Task to complete
Scan the records that follow, and whenever a line has the word "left", copy it.

Provided data
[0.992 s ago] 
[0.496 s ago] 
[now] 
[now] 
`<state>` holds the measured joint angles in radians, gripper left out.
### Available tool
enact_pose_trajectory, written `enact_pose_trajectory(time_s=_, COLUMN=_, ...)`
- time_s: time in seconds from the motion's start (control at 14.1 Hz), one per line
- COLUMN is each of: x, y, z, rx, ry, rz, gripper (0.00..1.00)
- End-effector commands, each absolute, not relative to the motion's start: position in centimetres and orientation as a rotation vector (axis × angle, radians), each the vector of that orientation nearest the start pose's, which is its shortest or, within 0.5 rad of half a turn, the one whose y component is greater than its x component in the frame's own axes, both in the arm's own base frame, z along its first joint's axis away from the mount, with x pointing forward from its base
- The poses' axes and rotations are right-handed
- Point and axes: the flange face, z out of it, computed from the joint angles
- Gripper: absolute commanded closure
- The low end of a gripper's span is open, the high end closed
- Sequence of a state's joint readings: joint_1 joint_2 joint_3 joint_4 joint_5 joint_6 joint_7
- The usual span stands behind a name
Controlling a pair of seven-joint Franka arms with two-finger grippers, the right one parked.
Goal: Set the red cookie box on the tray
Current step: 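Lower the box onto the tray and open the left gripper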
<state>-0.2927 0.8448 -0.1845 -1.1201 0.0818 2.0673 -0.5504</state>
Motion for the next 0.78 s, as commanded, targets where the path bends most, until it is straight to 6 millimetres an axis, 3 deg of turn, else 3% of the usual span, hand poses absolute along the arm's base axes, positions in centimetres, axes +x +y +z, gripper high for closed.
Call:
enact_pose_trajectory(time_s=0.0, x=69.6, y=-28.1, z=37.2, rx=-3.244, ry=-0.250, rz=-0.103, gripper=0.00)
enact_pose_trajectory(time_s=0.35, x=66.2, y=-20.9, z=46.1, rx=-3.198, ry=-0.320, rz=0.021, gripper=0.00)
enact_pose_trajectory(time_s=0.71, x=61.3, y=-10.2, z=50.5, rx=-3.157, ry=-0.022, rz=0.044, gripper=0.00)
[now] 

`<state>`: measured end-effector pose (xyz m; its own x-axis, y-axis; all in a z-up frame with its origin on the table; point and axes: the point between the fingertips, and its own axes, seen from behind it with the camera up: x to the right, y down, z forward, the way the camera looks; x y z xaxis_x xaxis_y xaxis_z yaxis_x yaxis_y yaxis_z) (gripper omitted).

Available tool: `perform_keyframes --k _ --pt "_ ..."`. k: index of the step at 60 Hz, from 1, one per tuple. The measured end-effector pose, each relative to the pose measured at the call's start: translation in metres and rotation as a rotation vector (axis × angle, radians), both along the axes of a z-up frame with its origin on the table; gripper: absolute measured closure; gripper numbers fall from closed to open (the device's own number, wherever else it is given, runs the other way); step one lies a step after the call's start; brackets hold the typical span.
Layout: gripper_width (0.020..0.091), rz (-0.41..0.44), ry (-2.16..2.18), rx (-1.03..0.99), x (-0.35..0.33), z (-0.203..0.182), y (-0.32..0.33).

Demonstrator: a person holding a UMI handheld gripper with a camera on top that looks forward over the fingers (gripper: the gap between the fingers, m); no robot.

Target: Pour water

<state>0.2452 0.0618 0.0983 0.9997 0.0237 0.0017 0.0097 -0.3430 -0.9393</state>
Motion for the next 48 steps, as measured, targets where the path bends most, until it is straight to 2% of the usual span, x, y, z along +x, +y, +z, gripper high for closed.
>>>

Answer space
`<state>` holds the measured joint angles in radians, gripper left out.
Current step: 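Lower the box onto the tray and open the left gripper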

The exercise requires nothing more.